> **ABOUT THIS EXERCISE**
Copy out each line of the data that contains "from".

> **DATA EXCERPT**
+ + + +

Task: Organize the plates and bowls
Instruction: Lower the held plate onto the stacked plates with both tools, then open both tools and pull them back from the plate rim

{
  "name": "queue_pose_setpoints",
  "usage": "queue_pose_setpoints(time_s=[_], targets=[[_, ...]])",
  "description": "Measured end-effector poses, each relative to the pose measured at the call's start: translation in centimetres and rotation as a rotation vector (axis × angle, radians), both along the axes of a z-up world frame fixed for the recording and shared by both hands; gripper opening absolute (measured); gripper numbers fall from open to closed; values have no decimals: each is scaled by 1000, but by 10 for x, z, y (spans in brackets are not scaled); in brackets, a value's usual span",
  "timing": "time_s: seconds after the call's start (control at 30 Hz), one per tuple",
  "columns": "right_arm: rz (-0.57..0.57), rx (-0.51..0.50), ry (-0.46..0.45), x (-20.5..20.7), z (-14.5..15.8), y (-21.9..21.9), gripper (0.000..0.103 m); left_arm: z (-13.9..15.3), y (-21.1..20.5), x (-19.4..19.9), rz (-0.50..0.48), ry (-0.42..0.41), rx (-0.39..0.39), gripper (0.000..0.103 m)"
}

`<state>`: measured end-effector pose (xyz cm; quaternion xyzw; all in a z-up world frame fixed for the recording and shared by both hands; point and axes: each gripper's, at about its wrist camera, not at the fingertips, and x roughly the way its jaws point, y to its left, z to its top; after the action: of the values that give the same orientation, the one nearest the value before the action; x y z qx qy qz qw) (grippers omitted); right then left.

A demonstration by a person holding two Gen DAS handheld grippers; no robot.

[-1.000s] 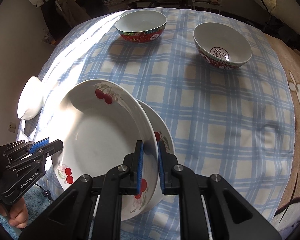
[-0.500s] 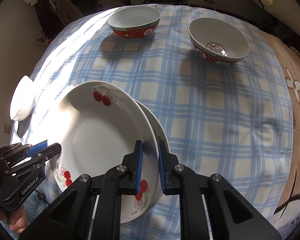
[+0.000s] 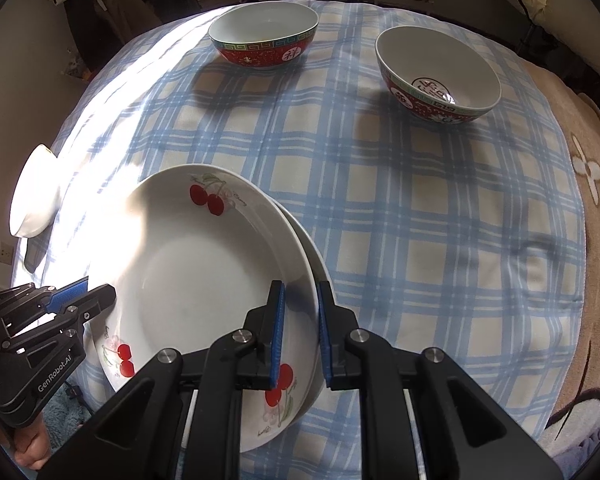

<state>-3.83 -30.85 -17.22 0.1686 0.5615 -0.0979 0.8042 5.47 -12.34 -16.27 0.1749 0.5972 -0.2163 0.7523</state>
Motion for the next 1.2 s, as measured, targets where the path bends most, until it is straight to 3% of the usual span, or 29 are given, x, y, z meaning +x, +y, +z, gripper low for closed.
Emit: queue_pose_setpoints(time_s=[0.47,0.87,1.0,1.2], targets=[[11,-11,4,2,-1,4,25,0,3,2,21,11,-21,17],[-12,14,-8,-3,2,-3,25,2,1,-2,0,1,-20,17],[-15,-55,16,-4,2,-1,26,2,0,-4,1,3,-14,17],[-23,-29,17,-6,0,-2,26,3,0,-5,2,3,-16,19]])
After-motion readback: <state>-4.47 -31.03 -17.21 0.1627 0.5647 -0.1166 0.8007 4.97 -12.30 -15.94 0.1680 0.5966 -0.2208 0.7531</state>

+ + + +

> **RESPONSE FOR THIS EXERCISE**
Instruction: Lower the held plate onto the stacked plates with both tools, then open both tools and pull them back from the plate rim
  "description": "Measured end-effector poses, each relative to the pose measured at the call's start: translation in centimetres and rotation as a rotation vector (axis × angle, radians), both along the axes of a z-up world frame fixed for the recording and shared by both hands; gripper opening absolute (measured); gripper numbers fall from open to closed; values have no decimals: each is scaled by 1000, but by 10 for x, z, y (spans in brackets are not scaled); in brackets, a value's usual span",

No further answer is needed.